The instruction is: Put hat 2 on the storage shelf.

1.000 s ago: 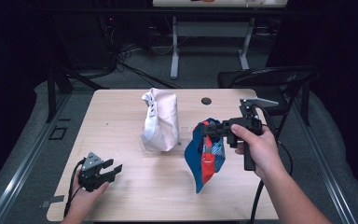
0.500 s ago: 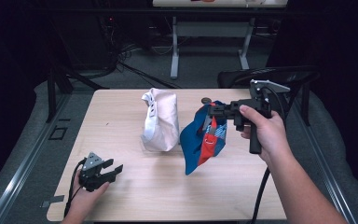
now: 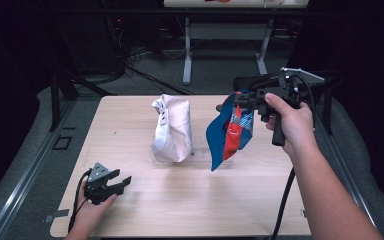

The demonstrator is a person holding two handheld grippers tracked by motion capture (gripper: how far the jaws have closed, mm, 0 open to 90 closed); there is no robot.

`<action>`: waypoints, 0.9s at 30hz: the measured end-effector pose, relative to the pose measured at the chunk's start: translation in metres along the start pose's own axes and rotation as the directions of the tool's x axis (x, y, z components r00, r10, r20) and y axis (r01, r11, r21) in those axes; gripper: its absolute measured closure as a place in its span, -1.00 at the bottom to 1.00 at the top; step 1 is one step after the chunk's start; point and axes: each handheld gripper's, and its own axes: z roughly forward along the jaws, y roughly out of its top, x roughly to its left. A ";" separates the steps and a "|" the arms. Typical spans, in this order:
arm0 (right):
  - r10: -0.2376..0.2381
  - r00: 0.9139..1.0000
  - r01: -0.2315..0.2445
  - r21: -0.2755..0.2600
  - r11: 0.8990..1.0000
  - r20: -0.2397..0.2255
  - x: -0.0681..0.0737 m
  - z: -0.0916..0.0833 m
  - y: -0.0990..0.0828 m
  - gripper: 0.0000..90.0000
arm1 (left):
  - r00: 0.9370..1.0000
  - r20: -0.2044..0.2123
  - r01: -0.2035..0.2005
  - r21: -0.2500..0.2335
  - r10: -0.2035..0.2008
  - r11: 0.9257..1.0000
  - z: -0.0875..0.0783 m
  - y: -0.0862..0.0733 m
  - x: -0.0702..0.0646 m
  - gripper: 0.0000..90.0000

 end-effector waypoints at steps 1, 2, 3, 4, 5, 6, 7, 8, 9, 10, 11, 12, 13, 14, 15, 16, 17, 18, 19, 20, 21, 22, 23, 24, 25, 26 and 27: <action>-0.003 1.000 0.003 -0.002 1.000 0.000 0.000 0.000 0.002 0.72 | 1.000 -0.002 -0.002 -0.003 0.002 1.000 0.000 0.000 0.000 -0.05; -0.006 1.000 0.006 -0.006 1.000 0.000 0.001 0.000 0.004 0.72 | 1.000 -0.003 -0.002 -0.004 0.002 1.000 -0.001 0.000 0.000 -0.05; -0.002 1.000 0.002 -0.013 1.000 0.001 0.001 0.001 0.005 0.72 | 1.000 -0.005 -0.004 -0.006 0.004 1.000 -0.001 0.000 0.000 -0.06; -0.004 1.000 0.004 -0.011 1.000 0.005 0.001 0.002 0.008 0.72 | 1.000 -0.006 -0.008 -0.005 0.008 1.000 -0.001 0.000 0.000 -0.07; -0.007 1.000 0.007 -0.013 1.000 0.013 0.001 0.003 0.010 0.73 | 1.000 -0.008 -0.008 -0.006 0.008 1.000 -0.001 0.000 0.000 -0.07; -0.007 1.000 0.008 -0.016 1.000 0.021 0.000 0.004 0.012 0.72 | 1.000 -0.009 -0.011 -0.005 0.010 1.000 -0.001 0.000 0.001 -0.07; -0.005 1.000 0.005 -0.017 1.000 0.023 0.000 0.004 0.013 0.72 | 1.000 -0.010 -0.011 -0.004 0.011 1.000 -0.001 0.000 0.001 -0.08; 0.001 1.000 -0.001 -0.026 1.000 0.025 -0.001 0.006 0.015 0.72 | 1.000 -0.010 -0.009 -0.005 0.009 1.000 -0.001 0.000 0.001 -0.08; 0.002 1.000 -0.001 -0.026 1.000 0.027 -0.002 0.006 0.017 0.72 | 1.000 -0.010 -0.010 -0.006 0.010 1.000 -0.001 0.000 0.001 -0.08; 0.008 1.000 -0.007 -0.030 1.000 0.029 -0.002 0.008 0.018 0.72 | 1.000 -0.009 -0.010 -0.007 0.010 1.000 -0.001 0.000 0.001 -0.08; 0.005 0.999 -0.004 -0.031 1.000 0.034 -0.002 0.009 0.019 0.72 | 1.000 -0.008 -0.011 -0.008 0.011 1.000 -0.001 0.000 0.001 -0.08; 0.004 0.999 -0.003 -0.028 1.000 0.039 -0.003 0.010 0.021 0.72 | 1.000 -0.009 -0.011 -0.009 0.011 1.000 -0.002 0.000 0.001 -0.08; 0.009 0.999 -0.007 -0.037 0.999 0.044 -0.003 0.012 0.022 0.72 | 1.000 -0.009 -0.008 -0.008 0.008 1.000 -0.002 0.000 0.001 -0.08; -0.001 0.999 0.002 -0.028 1.000 0.049 -0.004 0.012 0.024 0.72 | 1.000 -0.004 -0.010 0.007 0.010 1.000 -0.003 0.000 0.002 -0.08; 0.003 0.999 -0.001 -0.032 0.999 0.054 -0.004 0.013 0.025 0.72 | 1.000 -0.002 -0.009 0.003 0.009 1.000 -0.003 0.000 0.002 -0.08; -0.001 0.998 0.003 -0.034 0.999 0.063 -0.005 0.014 0.027 0.72 | 1.000 -0.002 -0.008 0.002 0.008 1.000 -0.003 0.000 0.002 -0.08; -0.006 0.997 0.009 -0.037 0.999 0.072 -0.005 0.015 0.028 0.72 | 1.000 -0.001 -0.007 0.001 0.007 1.000 -0.003 0.000 0.002 -0.08; -0.010 0.997 0.012 -0.038 0.999 0.075 -0.006 0.015 0.029 0.72 | 1.000 -0.001 -0.007 0.001 0.007 1.000 -0.003 0.000 0.002 -0.08; -0.012 0.997 0.015 -0.037 0.999 0.082 -0.007 0.016 0.029 0.72 | 1.000 -0.001 -0.007 0.001 0.007 1.000 -0.003 0.000 0.002 -0.08; -0.007 0.997 0.011 -0.038 0.999 0.082 -0.008 0.016 0.030 0.72 | 1.000 0.000 -0.005 0.000 0.005 1.000 -0.002 0.000 0.002 -0.08; -0.006 0.996 0.009 -0.042 0.999 0.085 -0.009 0.017 0.031 0.72 | 1.000 0.001 -0.004 0.001 0.004 1.000 -0.002 0.000 0.002 -0.08; -0.004 0.996 0.008 -0.041 0.999 0.087 -0.009 0.017 0.032 0.72 | 1.000 0.000 -0.004 -0.004 0.004 1.000 -0.002 0.000 0.002 -0.08; 0.001 0.996 0.003 -0.051 0.999 0.085 -0.010 0.017 0.033 0.72 | 1.000 0.001 -0.003 -0.006 0.003 1.000 -0.002 0.000 0.002 -0.08; 0.004 0.996 0.000 -0.052 0.999 0.085 -0.011 0.016 0.034 0.72 | 1.000 0.001 -0.004 -0.006 0.004 1.000 -0.002 0.000 0.002 -0.08; 0.005 0.996 0.000 -0.051 0.999 0.085 -0.012 0.015 0.035 0.72 | 1.000 0.001 -0.003 -0.007 0.003 1.000 -0.003 0.000 0.002 -0.08; 0.008 0.996 -0.003 -0.057 0.998 0.090 -0.013 0.015 0.036 0.72 | 1.000 0.002 -0.003 -0.008 0.003 1.000 -0.003 0.000 0.002 -0.08; 0.012 0.996 -0.007 -0.058 0.998 0.094 -0.013 0.015 0.037 0.72 | 1.000 0.001 -0.003 -0.009 0.003 1.000 -0.003 0.000 0.002 -0.08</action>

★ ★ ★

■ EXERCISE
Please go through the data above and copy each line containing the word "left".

■ ANSWER TO THE PROBLEM
`<action>`: waypoints, 0.9s at 30hz: the measured end-effector pose, relative to the pose measured at the chunk's start: translation in metres along the start pose's own axes and rotation as the directions of the tool's x axis (x, y, z components r00, r10, r20) and y axis (r01, r11, r21) in those axes; gripper: its absolute measured closure as a place in its span, -1.00 at the bottom to 1.00 at the top; step 1 is one step after the chunk's start; point and axes: each handheld gripper's, and its own axes: z roughly forward along the jaws, y roughly out of its top, x roughly to its left. A ";" separates the steps and a "|" the arms. Typical spans, in this order:
arm1 (left):

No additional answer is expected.